* _BRIEF_
Give back exactly the line containing "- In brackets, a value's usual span" together with all the lines after it, ending at the final line below.

* _INFORMATION SUPPLIED_
Content starts

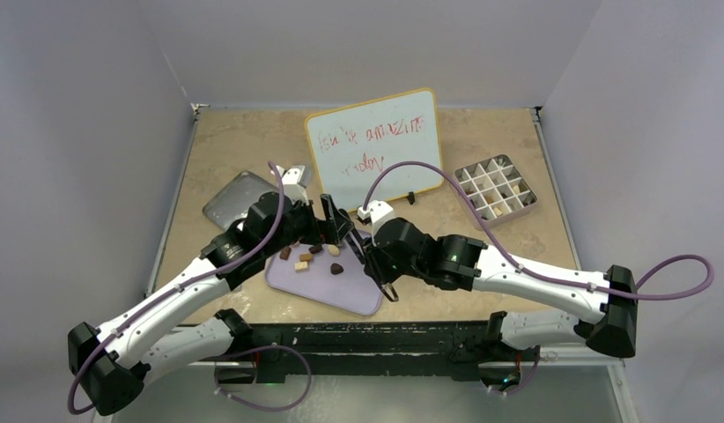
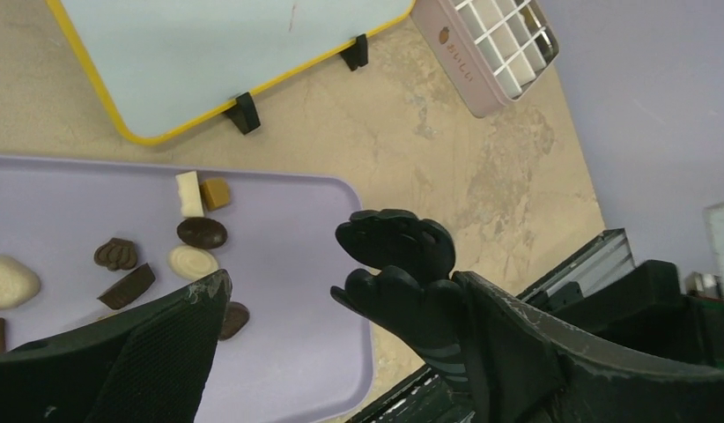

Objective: Pack the chocolate
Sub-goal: Adjust the clamp.

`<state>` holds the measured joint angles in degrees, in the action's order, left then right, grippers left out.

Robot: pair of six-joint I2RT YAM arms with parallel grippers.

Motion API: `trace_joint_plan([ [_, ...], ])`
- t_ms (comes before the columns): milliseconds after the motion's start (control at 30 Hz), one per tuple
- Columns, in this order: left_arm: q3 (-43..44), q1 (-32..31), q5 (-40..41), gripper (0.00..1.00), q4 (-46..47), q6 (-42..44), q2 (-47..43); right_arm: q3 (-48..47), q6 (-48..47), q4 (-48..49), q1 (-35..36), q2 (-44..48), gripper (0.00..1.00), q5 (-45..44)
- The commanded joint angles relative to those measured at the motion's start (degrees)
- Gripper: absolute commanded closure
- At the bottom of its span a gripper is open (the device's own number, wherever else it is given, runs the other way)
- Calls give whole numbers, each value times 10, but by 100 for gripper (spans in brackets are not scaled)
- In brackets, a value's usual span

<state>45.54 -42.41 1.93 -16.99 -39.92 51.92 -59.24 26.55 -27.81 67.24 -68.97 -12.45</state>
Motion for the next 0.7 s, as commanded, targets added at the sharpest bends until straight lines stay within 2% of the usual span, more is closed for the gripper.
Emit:
trace_joint_plan([
  [0,18,-1,37,8,-24,-4,16,-20,-9,5,4,26,66,-21],
  [400,-40,-1,52,13,-52,-17,2,-23,-5,-27,3,56,66,-77],
  [667,-53,0,54,14,-60,-14,-12,-34,-3,-41,4,40,66,-96],
])
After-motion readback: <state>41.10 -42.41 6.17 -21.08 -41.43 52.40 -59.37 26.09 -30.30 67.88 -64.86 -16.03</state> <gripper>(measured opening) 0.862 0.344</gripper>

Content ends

* _EXPECTED ANSWER_
- In brackets, a value's usual span

<state>45.54 -42.41 1.93 -16.99 -39.92 51.92 -59.24 26.55 -27.81 67.24 -68.97 -12.45</state>
Motion for the next 0.7 s, as commanded, targets added at the sharpest bends until straight lines stay within 2% of the usual span, more is closed for the gripper.
Emit:
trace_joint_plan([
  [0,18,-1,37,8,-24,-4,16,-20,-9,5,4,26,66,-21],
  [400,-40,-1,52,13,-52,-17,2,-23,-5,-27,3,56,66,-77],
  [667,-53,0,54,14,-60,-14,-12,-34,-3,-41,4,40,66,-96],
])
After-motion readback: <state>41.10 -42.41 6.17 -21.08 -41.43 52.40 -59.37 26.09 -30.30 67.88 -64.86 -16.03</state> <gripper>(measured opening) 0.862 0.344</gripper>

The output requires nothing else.